The pose in the photo, the style of the paintings—these were exactly what he'd favored at fourteen.

He had long since abandoned such flamboyant colors, having been criticized by his superiors for "spiritual pollution" and poor marketability. He'd decisively dropped the style, never to return.

These works, and the "Bai Liu" in the photo, were unmistakably his fourteen-year-old self's. Yet the information in the paintings was knowledge only his twenty-four-year-old self could possess. The problem was: if his twenty-four-year-old self entered the game, he would never paint like this. But if the game reset his memory and body to age fourteen, he could not know what he now knows.
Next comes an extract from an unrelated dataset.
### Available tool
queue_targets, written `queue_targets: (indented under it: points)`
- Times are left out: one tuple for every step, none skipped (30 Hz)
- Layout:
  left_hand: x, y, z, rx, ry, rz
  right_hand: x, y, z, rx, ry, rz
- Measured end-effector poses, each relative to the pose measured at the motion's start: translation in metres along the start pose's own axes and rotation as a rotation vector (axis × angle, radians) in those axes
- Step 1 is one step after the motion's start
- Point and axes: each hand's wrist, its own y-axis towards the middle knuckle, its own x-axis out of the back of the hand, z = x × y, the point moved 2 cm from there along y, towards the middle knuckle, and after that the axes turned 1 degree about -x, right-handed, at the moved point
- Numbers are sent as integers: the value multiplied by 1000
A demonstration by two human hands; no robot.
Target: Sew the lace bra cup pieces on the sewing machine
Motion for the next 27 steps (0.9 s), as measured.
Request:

This was a Bai Liu with the memories of twenty-four, but the style and temperament of fourteen. Logically, this was impossible—memory shapes style and character. With ten more years of experience, he could never be the person he was a decade ago.

The coexistence of fourteen- and twenty-four-year-old Bai Liu in the "orphanage game instance" of ten years past was his first puzzle.

The second was this: Bai Liu studied a black-and-white portrait—a girl, blindfolded, clutching a doll on a hospital bed, knees drawn to her chest. It was exquisitely rendered.

But Bai Liu remembered clearly that, at fourteen, he had loathed sketching. He preferred bold colors, and rarely drew portraits, only still lifes for practice.

Why, then, had he drawn a portrait of Liu Jiayi, who hadn't even been born at the time? There should have been no trace of her.

Could it be that Liu Jiayi, too, would enter this instance?

But even if she did, as a newcomer, her first game should be a solo instance. This was clearly a multiplayer game—unless she cleared her first game and immediately joined Bai Liu's, she shouldn't appear in the painting.

And Liu Huai, an experienced player, would never let his sister take such a risk.

So why was this child here?

Bai Liu's gaze swept the drawing, finally settling on the doll in Liu Jiayi's hands.

The doll wore a white shirt and black trousers, held by the little girl, its face turned outward in a smile. At first glance, nothing seemed amiss, but the longer Bai Liu stared, the more wrong it felt.

The doll's head was twisted too far, not merely turned, but rotated a full one hundred eighty degrees.

Bai Liu gazed at the drawing, absently fingering the coin that hung at his chest, his eyes narrowing in thought.